Ma Sélection officielle a parte, se nemmeno la rassegna di Un Certain Regard (vinta dall'ottimo Lerd dell'iraniano Mohammad Rasoulof) ha particolarmente brillato, il cinema più bello a Cannes quest'anno si è visto in quella garanzia di qualità e di genuina cinefilia che è la Quinzaine des Réalisateurs: qui il cinema francese ha dimostrato di godere di salute più che ottima, sfoderando tre pezzi da novanta: i due vincitori ad ex-aequo Un beau soleil intérieur di Claire Denis, e L'amant d'un jour di Philippe Garrel, e lo scatenato musical elettronico sull'infanzia di Giovanna d'Arco Jeannette, di Bruno Dumont.

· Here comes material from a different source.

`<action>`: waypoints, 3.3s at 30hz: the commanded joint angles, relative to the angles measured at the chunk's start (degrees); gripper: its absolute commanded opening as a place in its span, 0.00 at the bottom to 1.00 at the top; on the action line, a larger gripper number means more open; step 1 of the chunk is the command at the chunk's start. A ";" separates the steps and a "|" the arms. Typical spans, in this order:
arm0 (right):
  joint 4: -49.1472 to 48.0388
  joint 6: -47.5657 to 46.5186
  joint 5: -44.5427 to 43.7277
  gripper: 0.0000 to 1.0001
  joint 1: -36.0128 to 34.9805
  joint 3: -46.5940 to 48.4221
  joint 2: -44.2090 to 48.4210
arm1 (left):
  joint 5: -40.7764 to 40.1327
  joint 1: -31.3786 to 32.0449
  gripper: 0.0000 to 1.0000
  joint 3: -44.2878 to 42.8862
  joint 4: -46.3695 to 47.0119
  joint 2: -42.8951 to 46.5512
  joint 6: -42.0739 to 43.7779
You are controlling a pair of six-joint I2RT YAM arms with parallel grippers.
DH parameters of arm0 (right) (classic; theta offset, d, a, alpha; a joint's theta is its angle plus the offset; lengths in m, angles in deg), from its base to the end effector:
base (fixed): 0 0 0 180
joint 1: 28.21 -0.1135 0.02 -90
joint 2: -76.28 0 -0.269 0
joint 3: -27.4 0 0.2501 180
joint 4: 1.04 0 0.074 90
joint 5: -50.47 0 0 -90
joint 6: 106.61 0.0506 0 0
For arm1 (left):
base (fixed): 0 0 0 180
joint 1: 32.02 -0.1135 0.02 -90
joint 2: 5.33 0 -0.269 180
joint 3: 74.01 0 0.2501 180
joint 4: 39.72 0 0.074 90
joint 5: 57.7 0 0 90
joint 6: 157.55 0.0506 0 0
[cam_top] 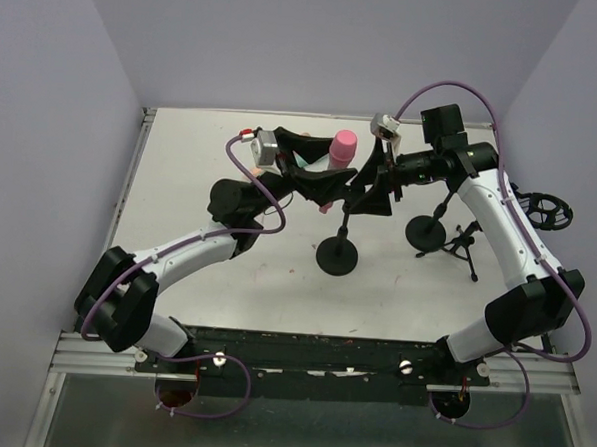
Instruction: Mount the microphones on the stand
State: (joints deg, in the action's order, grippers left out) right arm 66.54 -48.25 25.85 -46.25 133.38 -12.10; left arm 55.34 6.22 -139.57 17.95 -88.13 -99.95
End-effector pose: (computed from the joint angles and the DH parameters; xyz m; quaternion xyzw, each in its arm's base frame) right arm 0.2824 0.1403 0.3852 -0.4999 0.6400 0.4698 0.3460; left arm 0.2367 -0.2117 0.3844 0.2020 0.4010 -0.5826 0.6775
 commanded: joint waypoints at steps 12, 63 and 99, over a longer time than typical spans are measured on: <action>3.79 -5.80 -5.00 0.92 0.20 0.81 2.25 | 9.03 -2.91 0.98 -14.05 -53.25 10.12 20.45; 5.38 -12.05 -4.05 0.93 0.20 -1.29 3.91 | 15.27 -2.73 0.05 -13.01 -46.24 8.01 15.09; 3.43 -10.98 0.18 0.78 0.11 -4.82 6.02 | 9.03 1.40 0.00 -10.36 -44.12 7.13 11.31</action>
State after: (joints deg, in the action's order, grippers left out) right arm 69.51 -57.58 24.04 -46.14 128.96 -8.01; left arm 64.87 6.16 -147.90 -23.23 -80.37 -86.11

Cui vanno aggiunti Faces Places, il toccante documentario di Agnès Varda, e Barbara, insignito in Un Certain Regard con il “Prix de la Poésie du Cinéma”, di Mathieu Amalric. E francesissimo va considerato il nuovissimo Roman Polanski, presentato fuori concorso, D'après une histoire vraie, insinuante e hitchcockiano thriller psicologico che confonde le acque del confine tra realtà e finzione... Alla Quinzaine, gran bella figura abbiamo fatto anche noi italiani, con il piccolo grande film anti-camorra L'intrusa di Leonardo Di Costanzo, accolto al termine da un'ovazione commossa ed entusiasta, e il primo lungometraggio di Roberto De Paolis, Cuori Puri, attualmente in programmazione nelle nostre sale. Altro vanto italiano è il premio per la migliore attrice di Un Certain Regard andato alla nostra Jasmine Trinca, protagonista di Fortunata, diretto da Sergio Castellitto.

Come vedete, il banchetto era abbondante e, a saperla cercare, di grande qualità. Amareggiano e stupiscono, perciò, le sciocche critiche di chi, pure spesato di vitto e alloggio dalle proprie testate, ha evidenziato la modestia del concorso. Il Festival è e resterà sempre il miglior paradiso per chi ha sete di grande cinema, dove funziona come con il vino: se la grandine ha danneggiato i vigneti, l'annata non sarà particolarmente eccellente; ma il serio e costante lavoro di viticoltori e produttori non mancherà di dare ugualmente i suoi frutti, anche se in misura più contenuta. L'anno prossima andrà meglio. Cin cin(ema).